ECMAScript doesn't have a built-in notion of protocol (as it was originally called in Smalltalk) or interface, and a class with empty methods is not a good approximation of that.

The correct approximation of an interface in ECMAScript is documentation. You should document the protocols your objects need to conform to. After all, it is perfectly possible for an object to conform to the protocol even if it doesn't extend FileManager! That's what OO is all about: as long as an object conforms to a protocol, you can use it, without knowing its implementation (including its class / prototype).

Note: I am not familiar enough with ECMAScript documentation tools and how well they support protocol documentation. (In Ruby, with which I am more familiar, support is practically non-existent, which is a shame.)

A good example of the usage of interfaces in ECMAScript are the iteration interfaces defined in the specification: it first defines what an interface is (bold emphasis mine, italic emphasis from the spec):

An interface is a set of property keys whose associated values match a specific specification. Any object that provides all the properties as described by an interface's specification conforms to that interface. An interface is not represented by a distinct object. There may be many separately implemented objects that conform to any interface. An individual object may conform to multiple interfaces.

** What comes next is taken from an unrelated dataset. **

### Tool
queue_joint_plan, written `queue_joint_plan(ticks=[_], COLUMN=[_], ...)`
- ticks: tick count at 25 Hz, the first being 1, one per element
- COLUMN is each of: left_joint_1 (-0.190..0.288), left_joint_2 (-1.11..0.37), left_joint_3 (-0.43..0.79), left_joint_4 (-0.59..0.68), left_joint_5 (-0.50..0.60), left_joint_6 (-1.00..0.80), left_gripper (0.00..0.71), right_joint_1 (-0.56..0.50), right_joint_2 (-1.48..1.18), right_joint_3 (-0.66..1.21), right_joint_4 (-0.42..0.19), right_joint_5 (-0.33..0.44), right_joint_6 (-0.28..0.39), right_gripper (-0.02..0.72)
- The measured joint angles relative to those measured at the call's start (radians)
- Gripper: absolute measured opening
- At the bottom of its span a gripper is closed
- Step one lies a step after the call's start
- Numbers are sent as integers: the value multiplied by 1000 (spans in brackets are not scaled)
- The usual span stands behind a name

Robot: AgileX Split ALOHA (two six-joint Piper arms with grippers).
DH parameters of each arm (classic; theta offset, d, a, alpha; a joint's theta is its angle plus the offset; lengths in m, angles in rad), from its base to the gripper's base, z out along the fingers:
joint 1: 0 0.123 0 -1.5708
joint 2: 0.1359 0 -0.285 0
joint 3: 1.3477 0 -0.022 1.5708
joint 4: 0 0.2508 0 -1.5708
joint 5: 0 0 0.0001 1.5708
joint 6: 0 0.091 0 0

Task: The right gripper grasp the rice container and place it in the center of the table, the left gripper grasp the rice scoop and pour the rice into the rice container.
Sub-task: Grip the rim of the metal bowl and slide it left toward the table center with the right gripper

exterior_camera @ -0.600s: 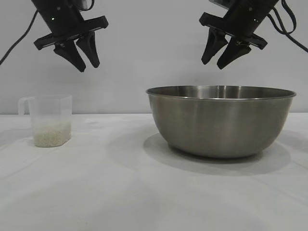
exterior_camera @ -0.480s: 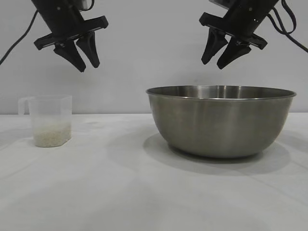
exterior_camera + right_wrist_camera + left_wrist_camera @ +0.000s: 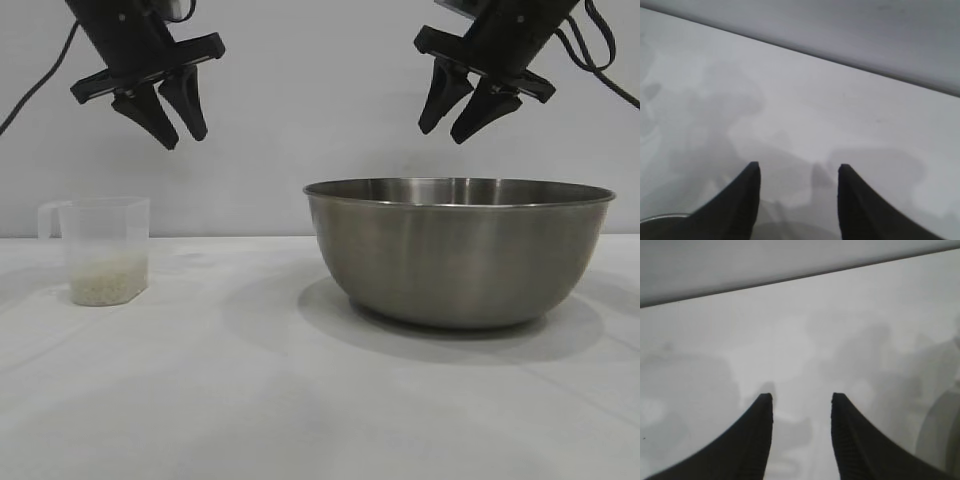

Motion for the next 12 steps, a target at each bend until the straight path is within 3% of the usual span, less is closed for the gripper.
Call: queue_joint_plan(ticks=[4,8,12], left_joint_1=[0,0,0], left_joint_2=[0,0,0], left_joint_3=[0,0,0], left_joint_4=[-2,-4,-9], left_joint_5=[6,15,16], left_joint_6=[0,-2,-2], left_gripper=[232,232,232], right_joint_1=[-16,-33,-41], right_joint_2=[-51,-77,-91], right_joint_3=[0,0,13], right_joint_4=[-75,-244,-356], right_joint_5=[138,313,340], right_joint_6=[73,169,272], right_gripper=[300,300,300])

And then it describes the different interfaces, e.g. the Iterable interface:

  • Property: @@iterator
  • Value: A function that returns an Iterator object.
  • Requirements: The returned object must conform to the Iterator interface.

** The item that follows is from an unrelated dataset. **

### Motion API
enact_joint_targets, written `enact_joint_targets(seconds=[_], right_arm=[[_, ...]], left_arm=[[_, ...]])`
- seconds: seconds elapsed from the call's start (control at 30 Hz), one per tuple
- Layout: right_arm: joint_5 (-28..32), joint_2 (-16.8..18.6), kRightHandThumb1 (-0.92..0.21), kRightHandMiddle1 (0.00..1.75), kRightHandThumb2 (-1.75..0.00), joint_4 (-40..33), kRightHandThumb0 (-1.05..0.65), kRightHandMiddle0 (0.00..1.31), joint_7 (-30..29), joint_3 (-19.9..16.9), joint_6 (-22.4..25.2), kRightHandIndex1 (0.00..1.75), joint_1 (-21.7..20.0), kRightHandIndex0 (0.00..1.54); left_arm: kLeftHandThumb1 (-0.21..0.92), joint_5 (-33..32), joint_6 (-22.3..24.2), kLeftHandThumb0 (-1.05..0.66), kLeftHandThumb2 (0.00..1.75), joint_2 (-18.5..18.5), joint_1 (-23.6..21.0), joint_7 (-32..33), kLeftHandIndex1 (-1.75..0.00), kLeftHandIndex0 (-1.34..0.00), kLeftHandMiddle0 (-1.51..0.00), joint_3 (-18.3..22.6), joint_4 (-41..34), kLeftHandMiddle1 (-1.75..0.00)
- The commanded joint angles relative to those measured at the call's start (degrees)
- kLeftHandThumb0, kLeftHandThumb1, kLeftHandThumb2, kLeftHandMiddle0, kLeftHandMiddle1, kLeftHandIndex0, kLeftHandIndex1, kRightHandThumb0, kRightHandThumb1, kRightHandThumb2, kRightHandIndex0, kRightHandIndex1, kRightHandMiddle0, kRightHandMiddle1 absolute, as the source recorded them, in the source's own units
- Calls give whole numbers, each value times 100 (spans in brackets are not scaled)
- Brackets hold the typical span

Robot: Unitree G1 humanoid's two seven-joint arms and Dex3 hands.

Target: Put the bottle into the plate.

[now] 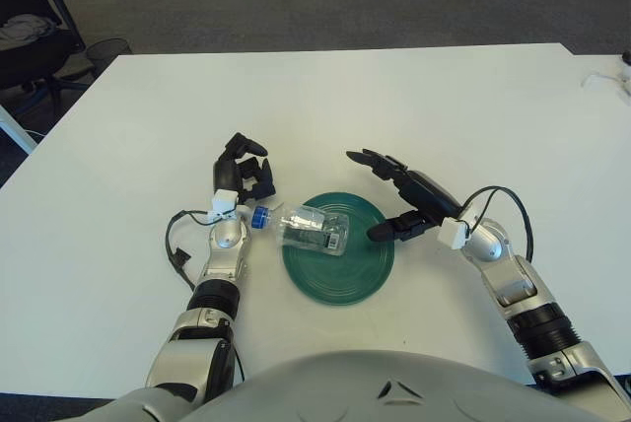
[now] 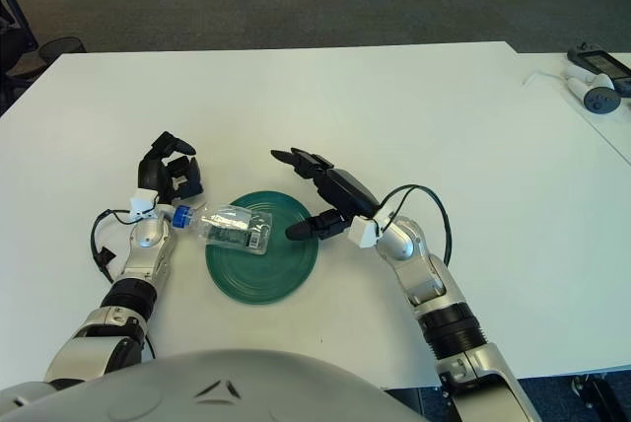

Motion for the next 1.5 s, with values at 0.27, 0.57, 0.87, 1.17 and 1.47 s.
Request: enact_joint_targets(seconds=[0.27, 0.57, 0.87, 1.17, 1.47], right_arm=[[84, -6, -92, 29, -28, 42, -105, 0, 46, -26, -38, 6, -67, 7], [76, -1, -92, 29, -28, 26, -105, 0, 42, -20, -31, 6, -58, 7], [75, 0, -92, 29, -28, 24, -105, 0, 42, -19, -30, 6, -57, 7], [2439, 1492, -76, 100, -94, 2812, -88, 0, -1903, -2304, 571, 70, -1515, 9], [2685, 1392, -91, 127, -72, 4515, -69, 0, -2608, -2942, 570, 101, -2515, 18]], left_arm=[[22, 96, 101, -50, 143, -60, 393, 63, -175, -68, -124, -39, 197, -175], [22, 68, 121, -50, 143, -87, 427, 58, -175, -68, -126, -30, 125, -175], [22, 47, 47, -50, 143, -79, 411, 16, -175, -68, -125, -26, 174, -175], [21, 107, 96, -51, 144, -61, 421, 45, -175, -69, -125, -55, 127, -175], [21, 69, 184, -51, 145, -97, 414, 44, -175, -70, -127, -48, 74, -175]])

There are projects which add type annotations to ECMAScript, e.g. JSDoc supports type annotations for documentation purposes. (Note that there is a difference between type annotations and type checking! Annotations are useful for documentation and communication purposes, i.e. for humans even if not checked by a machine.)

There are also projects which can understand these JSDoc annotations and use them for actual static type checking, e.g. Google Closure Compiler.

Last but not least, there are some languages which are specifically designed to be familiar to ECMAScript developers, which have support for varying degrees of typing. For example, Facebook's Flow is a rather conservative superset of ECMAScript with support for type annotations and type checking, Microsoft's TypeScript is also a superset of ECMAScript that is a tad more ambitious than Flow (i.e. it supports Union and Intersection Types and Generics, and it doesn't just add typing, it also adds other features, for example, it supported classes and generators before ECMAScript did, and it already supports async/await). Basically, the difference between the two is: both are supersets of ECMAScript, but Flow is only a type system, whereas TypeScript adds a type system and additional features.

Moving further away from ECMAScript proper (starting with type annotations in doc comments, external type checkers, and ECMAScript superset languages), there are languages which are not intended to be supersets of ECMAScript and deliberately deviate from it, like Dart (which is still similar to ECMAScript and has optional typing) to languages like PureScript and Elm, which are much more in the strong, strict, statically typed functional language camp and closer to Haskell and ML than ECMAScript, yet still explicitly designed to be usable as ECMAScript replacements in the browser and server-side.